I am a participant in so many tiny universes.
Today is A’s 28th birthday. Over the Labor Day weekend, we were at his parents’ house in PA. We drove to Annapolis to see his brother compete in a drum corps competition, we golfed nine holes at the local course, ate a lot of shitty food, played board games, and dipped in the little pool. This has been a world I never could have expected to be a part of– one that is in countless ways different from the others. It’s a humbling place to be.
On Monday night, I went to see L’s play. This is the girl who, almost two years ago, was diagnosed with Aggressive T-Cell Lymphoblastic Lymphoma. I was there for her diagnosis, I was there when she checked into the hospital, I was there on her 23rd birthday when she was so frail and thin that she looked like a ghost, tubes coming out of her arms and chest, food pumped directly into her stomach. I was there when she wrote a short scene, very Ruhl, very Fornes, about a year ago. And now, that scene is a play, and that play was accepted into a festival, and I saw the closing performance, with L in the lead. I cried the whole way through, not meaning to, but unable to stop. It wasn’t sadness, either… more like pride. Admiration. I’m not sure I would have the strength and momentum to throw myself into life after the terror of the last two years. But L did it, and it was magnificent.
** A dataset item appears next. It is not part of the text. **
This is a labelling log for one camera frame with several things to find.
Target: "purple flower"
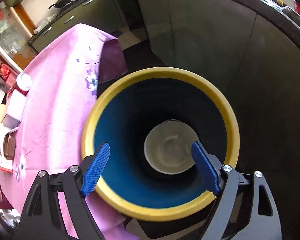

I feel privileged to live close to her heart.
My parents are coming up for Thanksgiving. My dad hasn’t been to the city since I graduated over two years ago. I’m looking forward to it. I do miss them, but I also want them to feel like a part of my life. Whether or not I’m calling every other day or telling my secrets, I am a part of their universe as they are a part of mine.
I have a universe at work, where the students know me (some as an administrator, some as an actor, some as a peer), and the faculty know me (partly as an administrator, partly as a student, partly as a colleague). I waft through the halls in perfect comfort here, sometimes remembering as I pass ID services the night that I sat with a boy as he played his uke for me, drunken nights in the studios, crying with frustration in acting class in the black box. I have been many things in these places, but they are now mine.
My high school friends, my roommates and peers, sometimes close and sometimes just seen from a distance, live on in social media posts. They also live on television, onstage, in the news. Beyonce’s sax player lived on my hall. One of Buzzfeed’s hottest twins played my brother in a Shakespeare play. One of the princesses in Shakespeare in the Park this summer ate cheerios from the box with me in bed one night. Even people I wasn’t with in school inhabit the same small universe.
Looking at A’s Facebook page today, loaded with those lovely “Happy Birthday!”s that pop up through the day, I noticed my universes converging. That’s how life goes, I guess, and love is the catalyst for it. Actors I worked with last summer post greetings after friends from college share their blessings. A knows these people and they know him because I exist. I love A, so I bring him places. I love my friends, so I make a point to go to those places.
I know I’m not the only one with these many orbiting galaxies, meshing and meeting, with only me, my strange and special life, at the center. How did I become someone whose world has so much variance? It makes me feel good. It makes me feel like I exist.